# Windscreen removal how to



## e24ohm (Jul 5, 2009)

what tools do i need to remove my windscreen? How do i reset the glass then? I have found some how-tos, but can anyone offer some advice?


----------



## dieselherb1 (Oct 21, 2008)

2 ft blade from Harbor freight tools. Cut the seal(chaulk) from inside car between frame and glass.
Herb


----------



## Eric D (Feb 16, 1999)

*Re: (dieselherb1)*


_Quote, originally posted by *dieselherb1* »_2 ft blade from Harbor freight tools.

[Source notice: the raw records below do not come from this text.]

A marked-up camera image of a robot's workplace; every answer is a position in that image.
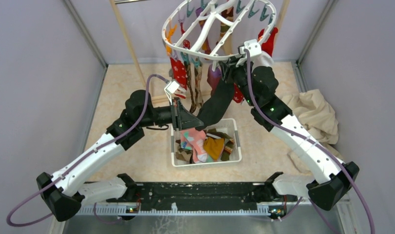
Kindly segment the pink green patterned sock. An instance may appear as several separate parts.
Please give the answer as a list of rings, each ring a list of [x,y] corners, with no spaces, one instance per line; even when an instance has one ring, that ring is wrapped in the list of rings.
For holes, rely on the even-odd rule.
[[[193,152],[192,159],[194,163],[204,163],[208,158],[204,150],[206,133],[198,131],[195,128],[180,131],[180,147]]]

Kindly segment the black sock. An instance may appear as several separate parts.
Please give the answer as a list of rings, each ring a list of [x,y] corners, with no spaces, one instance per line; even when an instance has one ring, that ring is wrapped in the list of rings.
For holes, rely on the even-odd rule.
[[[201,107],[197,118],[203,122],[203,126],[196,127],[196,129],[201,131],[207,126],[218,123],[232,102],[234,93],[234,85],[221,80],[213,95]]]

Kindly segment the mustard yellow sock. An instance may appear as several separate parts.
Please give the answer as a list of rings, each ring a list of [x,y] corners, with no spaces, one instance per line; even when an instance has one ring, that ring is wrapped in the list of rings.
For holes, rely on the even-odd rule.
[[[209,137],[205,140],[203,148],[213,161],[219,160],[224,150],[225,139]]]

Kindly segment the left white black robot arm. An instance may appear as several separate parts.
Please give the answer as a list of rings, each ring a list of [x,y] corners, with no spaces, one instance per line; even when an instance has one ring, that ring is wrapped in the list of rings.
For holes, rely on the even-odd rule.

Cut the seal(chaulk) from inside car between frame and glass.
Herb

2ft blade, I search the web site and didn't see what your describing.
Some use the Pipe Knife, these come in 14" and 18" lengths and used inside the car.








This is what my windshield guy used on the outside.
http://www.harborfreight.com/c...99892








Others will use a piano wire, pneumatic or electric windshield tools.
What ever method used, make darn sure you use pinch weld primer on any nicks in the paint.
Also you'll want to use urethane window sealant with a strong caulking gun (not the cheapy from Home Depot), available form windshield supply stores.


----------



## e24ohm (Jul 5, 2009)

*Re: (Eric D)*


_Quote, originally posted by *Eric D* »_
2ft blade, I search the web site and didn't see what your describing.
Some use the Pipe Knife, these come in 14" and 18" lengths and used inside the car.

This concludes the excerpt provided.